All of these programs won't matter, however, if our students are not ready to continue their education. As Governor, I want every high school senior graduating with either a semester's worth of college credit or 18 weeks of job training. Our schools will have to work together at every level and have the necessary resources to accomplish this. Expanding tele-education and online programs are smart, cost effective ways to prepare high school students for college.
Just as roads and bridges across Virginia did not crumble overnight, the state's 40% reduction in per-student funding didn't happen in one budget cycle. And the honest truth is that we are not going to be able to make all the improvements we need in higher education overnight either. It's going to take sustained investments to create an environment that encourages and enables every young Virginian to pursue higher education, and that gives our schools the tools they need to effectively and efficiently educate those students.
We'll be faced with difficult choices in this tough economic climate. But I'm confident we'll make the right choices--education is one area where we cannot afford budget cuts. I am the only candidate with a proven track record of stepping up and making the critical investments Virginia's students need.

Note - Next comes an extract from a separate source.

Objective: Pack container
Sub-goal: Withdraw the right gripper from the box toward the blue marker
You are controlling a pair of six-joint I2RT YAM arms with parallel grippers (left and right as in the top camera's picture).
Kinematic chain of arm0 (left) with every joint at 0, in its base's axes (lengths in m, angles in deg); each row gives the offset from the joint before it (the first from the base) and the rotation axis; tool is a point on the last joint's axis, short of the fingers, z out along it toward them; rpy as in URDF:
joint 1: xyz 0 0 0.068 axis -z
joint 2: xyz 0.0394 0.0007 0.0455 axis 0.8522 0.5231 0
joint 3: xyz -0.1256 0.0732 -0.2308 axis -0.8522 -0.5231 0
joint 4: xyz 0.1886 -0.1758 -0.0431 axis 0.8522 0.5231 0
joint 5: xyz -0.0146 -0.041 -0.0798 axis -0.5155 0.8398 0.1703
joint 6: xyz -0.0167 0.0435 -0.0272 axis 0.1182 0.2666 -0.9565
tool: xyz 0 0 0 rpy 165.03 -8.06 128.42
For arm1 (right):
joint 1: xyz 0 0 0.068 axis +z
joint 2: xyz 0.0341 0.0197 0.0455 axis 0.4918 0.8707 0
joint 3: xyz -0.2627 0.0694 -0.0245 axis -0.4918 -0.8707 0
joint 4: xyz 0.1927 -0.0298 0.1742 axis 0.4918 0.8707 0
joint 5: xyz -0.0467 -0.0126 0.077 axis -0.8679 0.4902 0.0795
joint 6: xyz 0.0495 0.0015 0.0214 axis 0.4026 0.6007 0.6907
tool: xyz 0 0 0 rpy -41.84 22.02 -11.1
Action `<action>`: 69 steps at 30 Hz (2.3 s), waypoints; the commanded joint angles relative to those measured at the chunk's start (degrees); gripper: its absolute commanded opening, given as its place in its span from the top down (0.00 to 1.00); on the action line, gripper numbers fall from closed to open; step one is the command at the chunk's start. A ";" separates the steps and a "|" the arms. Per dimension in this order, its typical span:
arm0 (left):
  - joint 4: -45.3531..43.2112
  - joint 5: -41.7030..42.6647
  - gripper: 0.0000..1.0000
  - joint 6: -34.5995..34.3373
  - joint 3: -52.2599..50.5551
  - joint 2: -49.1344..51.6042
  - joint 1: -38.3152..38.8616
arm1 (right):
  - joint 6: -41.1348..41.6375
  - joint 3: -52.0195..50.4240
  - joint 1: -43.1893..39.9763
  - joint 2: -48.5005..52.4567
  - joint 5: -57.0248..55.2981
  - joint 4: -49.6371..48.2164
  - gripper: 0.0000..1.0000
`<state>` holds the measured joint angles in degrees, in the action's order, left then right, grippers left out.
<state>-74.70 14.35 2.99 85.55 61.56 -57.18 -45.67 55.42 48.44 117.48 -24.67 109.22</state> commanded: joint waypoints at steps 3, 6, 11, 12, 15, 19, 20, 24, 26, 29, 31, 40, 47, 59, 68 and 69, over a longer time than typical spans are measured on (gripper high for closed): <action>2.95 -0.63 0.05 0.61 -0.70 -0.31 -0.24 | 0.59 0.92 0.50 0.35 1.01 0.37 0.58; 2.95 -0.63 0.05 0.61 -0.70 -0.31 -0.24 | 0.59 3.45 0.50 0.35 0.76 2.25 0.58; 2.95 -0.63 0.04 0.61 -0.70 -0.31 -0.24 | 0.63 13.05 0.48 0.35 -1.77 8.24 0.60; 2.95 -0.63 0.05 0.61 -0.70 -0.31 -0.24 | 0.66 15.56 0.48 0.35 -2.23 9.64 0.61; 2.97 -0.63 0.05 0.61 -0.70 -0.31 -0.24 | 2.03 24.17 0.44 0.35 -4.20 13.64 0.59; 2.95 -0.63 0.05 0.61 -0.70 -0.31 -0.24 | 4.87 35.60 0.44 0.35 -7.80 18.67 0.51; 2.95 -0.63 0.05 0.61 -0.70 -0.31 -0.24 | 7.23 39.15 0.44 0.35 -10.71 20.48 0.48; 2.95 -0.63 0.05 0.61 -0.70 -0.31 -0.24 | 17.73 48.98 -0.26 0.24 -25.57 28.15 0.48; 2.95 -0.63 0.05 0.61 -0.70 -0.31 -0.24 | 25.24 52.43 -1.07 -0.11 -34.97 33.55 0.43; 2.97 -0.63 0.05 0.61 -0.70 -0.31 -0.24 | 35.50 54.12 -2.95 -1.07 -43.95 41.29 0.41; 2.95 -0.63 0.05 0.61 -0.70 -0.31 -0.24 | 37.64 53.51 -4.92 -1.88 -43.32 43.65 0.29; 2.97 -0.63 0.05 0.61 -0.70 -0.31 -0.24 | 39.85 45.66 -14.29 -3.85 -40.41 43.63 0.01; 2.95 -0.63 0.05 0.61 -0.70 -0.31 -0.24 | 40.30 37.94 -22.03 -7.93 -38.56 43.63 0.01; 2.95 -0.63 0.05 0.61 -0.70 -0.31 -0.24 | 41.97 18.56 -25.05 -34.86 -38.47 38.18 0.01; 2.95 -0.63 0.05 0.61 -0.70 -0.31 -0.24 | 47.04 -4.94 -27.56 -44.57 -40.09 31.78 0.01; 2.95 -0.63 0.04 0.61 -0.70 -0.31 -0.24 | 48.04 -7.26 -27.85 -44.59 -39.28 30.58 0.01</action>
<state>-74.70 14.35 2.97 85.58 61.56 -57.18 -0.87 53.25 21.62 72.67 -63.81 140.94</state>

As your next Governor, I will be realistic and honest about the problems we face. I will reach across the aisle and bring people together to create long-term solutions to benefit the entire Commonwealth.
From attracting corporate jobs and investment, to the local and state tax benefits of a better trained and higher paid workforce, Virginia must make these investment to secure our economic future. And my record and priorities have always reflected my emphasis on creating economic opportunity for all. My campaign is about moving Virginia forward, and as Governor I will work with you every day to do just that. Thank you.